Sources close to the entity reported that Perupetro submitted three proposals for the operation of Lot, the largest in the northwest (70% of production in the basin) and whose contract expires on May 19. Previously, the board met up to four times to decide on an option.
The proposals basically included giving 100% of the lot to Petroperú, 100% to a private company, or a competition factor that would grant some type of participation to the state company in the new contracts. The latter was the one recommended by Perupetro, and the minister agreed. “We have already authorized the mix tender for Lot X,” Mucho commented yesterday on a local radio station.
In this way, Petroperú, after having been stripped of the Lot During the privatization of the 90s, it will have a 40% participation in the production of this lot until 2054, while the remaining 60% will be competed through an international tender, which will be announced this afternoon.
To choose this scenario, The Peruvian Government considered that Petroperú would not obtain the necessary flows to operate fully Lot X in May, so there was a risk of “decline”. The workover (well recovery) and exploration work for the next 30 years will be known in the bases.
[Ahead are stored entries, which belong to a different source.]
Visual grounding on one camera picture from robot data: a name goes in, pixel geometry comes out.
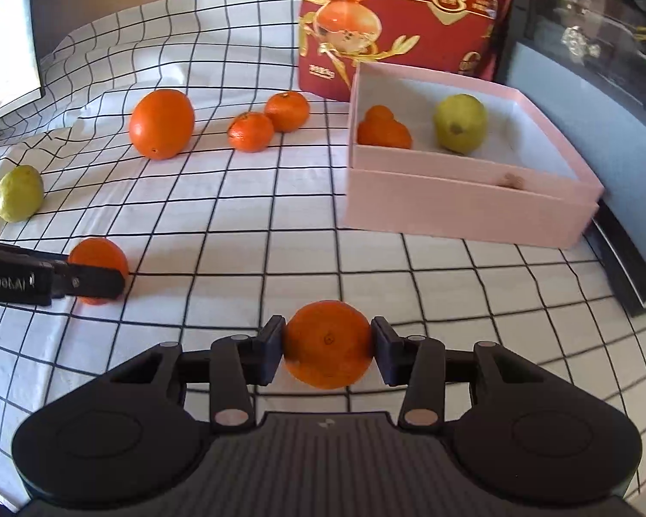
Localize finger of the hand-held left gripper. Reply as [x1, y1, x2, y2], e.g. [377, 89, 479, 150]
[51, 264, 126, 299]
[0, 237, 72, 266]

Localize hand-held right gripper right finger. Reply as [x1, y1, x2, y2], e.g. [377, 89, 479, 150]
[371, 317, 544, 434]

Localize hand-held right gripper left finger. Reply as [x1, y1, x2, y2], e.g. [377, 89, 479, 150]
[108, 315, 286, 434]

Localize yellow-green lemon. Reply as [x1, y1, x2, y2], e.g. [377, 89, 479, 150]
[0, 165, 45, 223]
[434, 93, 488, 154]

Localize pink cardboard box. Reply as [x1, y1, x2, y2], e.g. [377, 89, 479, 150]
[338, 61, 605, 250]

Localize large orange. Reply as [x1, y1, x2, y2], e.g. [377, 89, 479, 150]
[128, 89, 196, 161]

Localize white black-checked tablecloth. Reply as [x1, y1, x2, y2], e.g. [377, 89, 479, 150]
[0, 0, 646, 517]

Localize black monitor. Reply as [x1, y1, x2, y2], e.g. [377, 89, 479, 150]
[0, 0, 45, 130]

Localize black glass-sided computer case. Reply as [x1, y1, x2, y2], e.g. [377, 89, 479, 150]
[492, 0, 646, 318]

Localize red snack bag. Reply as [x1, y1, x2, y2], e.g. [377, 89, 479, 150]
[295, 0, 523, 102]

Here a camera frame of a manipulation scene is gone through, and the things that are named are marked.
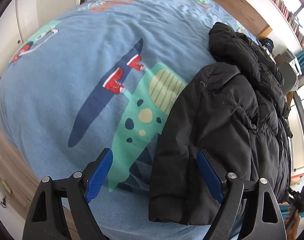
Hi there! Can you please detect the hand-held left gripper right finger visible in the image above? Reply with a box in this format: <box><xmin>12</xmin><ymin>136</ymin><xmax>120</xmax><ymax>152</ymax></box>
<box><xmin>196</xmin><ymin>149</ymin><xmax>287</xmax><ymax>240</ymax></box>

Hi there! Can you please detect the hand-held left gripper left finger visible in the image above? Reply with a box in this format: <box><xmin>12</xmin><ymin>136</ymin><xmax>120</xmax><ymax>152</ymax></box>
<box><xmin>22</xmin><ymin>148</ymin><xmax>113</xmax><ymax>240</ymax></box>

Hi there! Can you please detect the black puffer coat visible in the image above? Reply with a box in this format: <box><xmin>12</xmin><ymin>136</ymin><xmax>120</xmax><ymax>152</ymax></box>
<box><xmin>148</xmin><ymin>22</ymin><xmax>294</xmax><ymax>227</ymax></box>

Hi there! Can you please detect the person's right hand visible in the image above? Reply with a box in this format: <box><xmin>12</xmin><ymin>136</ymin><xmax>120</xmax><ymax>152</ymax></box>
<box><xmin>283</xmin><ymin>205</ymin><xmax>302</xmax><ymax>240</ymax></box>

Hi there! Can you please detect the long desk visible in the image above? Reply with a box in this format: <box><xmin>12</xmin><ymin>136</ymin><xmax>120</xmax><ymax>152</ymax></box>
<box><xmin>293</xmin><ymin>90</ymin><xmax>304</xmax><ymax>137</ymax></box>

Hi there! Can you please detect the blue printed bed sheet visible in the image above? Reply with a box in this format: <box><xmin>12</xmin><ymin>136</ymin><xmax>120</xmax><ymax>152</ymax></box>
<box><xmin>0</xmin><ymin>0</ymin><xmax>262</xmax><ymax>240</ymax></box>

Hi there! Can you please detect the grey office chair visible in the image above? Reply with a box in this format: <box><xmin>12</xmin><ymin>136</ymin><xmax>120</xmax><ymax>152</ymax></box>
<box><xmin>277</xmin><ymin>62</ymin><xmax>299</xmax><ymax>96</ymax></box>

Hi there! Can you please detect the white printer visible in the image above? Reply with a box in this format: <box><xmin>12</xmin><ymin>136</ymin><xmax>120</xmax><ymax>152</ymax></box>
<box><xmin>283</xmin><ymin>50</ymin><xmax>302</xmax><ymax>75</ymax></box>

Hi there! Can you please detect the black backpack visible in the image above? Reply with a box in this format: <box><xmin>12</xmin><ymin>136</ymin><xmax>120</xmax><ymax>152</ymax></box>
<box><xmin>258</xmin><ymin>37</ymin><xmax>275</xmax><ymax>55</ymax></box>

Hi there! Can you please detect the wooden headboard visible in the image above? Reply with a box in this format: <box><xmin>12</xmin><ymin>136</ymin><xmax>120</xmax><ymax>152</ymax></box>
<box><xmin>171</xmin><ymin>0</ymin><xmax>271</xmax><ymax>39</ymax></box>

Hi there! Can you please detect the white wardrobe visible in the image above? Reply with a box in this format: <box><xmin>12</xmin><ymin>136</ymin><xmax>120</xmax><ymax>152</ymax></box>
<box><xmin>0</xmin><ymin>0</ymin><xmax>152</xmax><ymax>90</ymax></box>

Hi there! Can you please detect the row of books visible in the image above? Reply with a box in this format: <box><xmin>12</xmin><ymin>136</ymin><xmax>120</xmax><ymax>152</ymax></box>
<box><xmin>253</xmin><ymin>0</ymin><xmax>304</xmax><ymax>49</ymax></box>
That will be the competition factor.
Better winds for Petroperú
Perupetro’s decision of a mixed participation between private and state for the operation of Lot .
For the expert, the best option will always be to promote competition, but also the participation of a state company as long as it is governed by competition rules. “Petroperu “It needs partners for working capital,” Gamio highlighted.
Sources close to the process assured this medium that over a 10-year scenario, and with an average price of US$75 per barrel, Petroperú will receive US$397 million 440,000 from Lot the new Talara refinery.
Perupetro would have the new contract ready before the deadline, since no more than 45 days were taken for its two predecessor lots in the northwest.
New debt for US$1.3 billion approved
The Dina Boluarte administration formalized a short-term debt operation with a state guarantee for US$1.5 billion in favor of Petroperú via the National bankto maintain inventory levels that guarantee the continuity of fuel supply and the development of its economic activities at the national level.
Also Fonafe was empowered to participate in the selection process of the new directors of the first State company, who would enter on January 1, 2025.
It was learned that in the last three months only Petroperú and CNPC presented letters of interest for Lot X. The latter obtains income of US$276,000 each day, at a rate of 30% net margin of the daily production of 9,200 barrels.
Source: Larepublica

Alia is a professional author and journalist, working at 247 news agency. She writes on various topics from economy news to general interest pieces, providing readers with relevant and informative content. With years of experience, she brings a unique perspective and in-depth analysis to her work.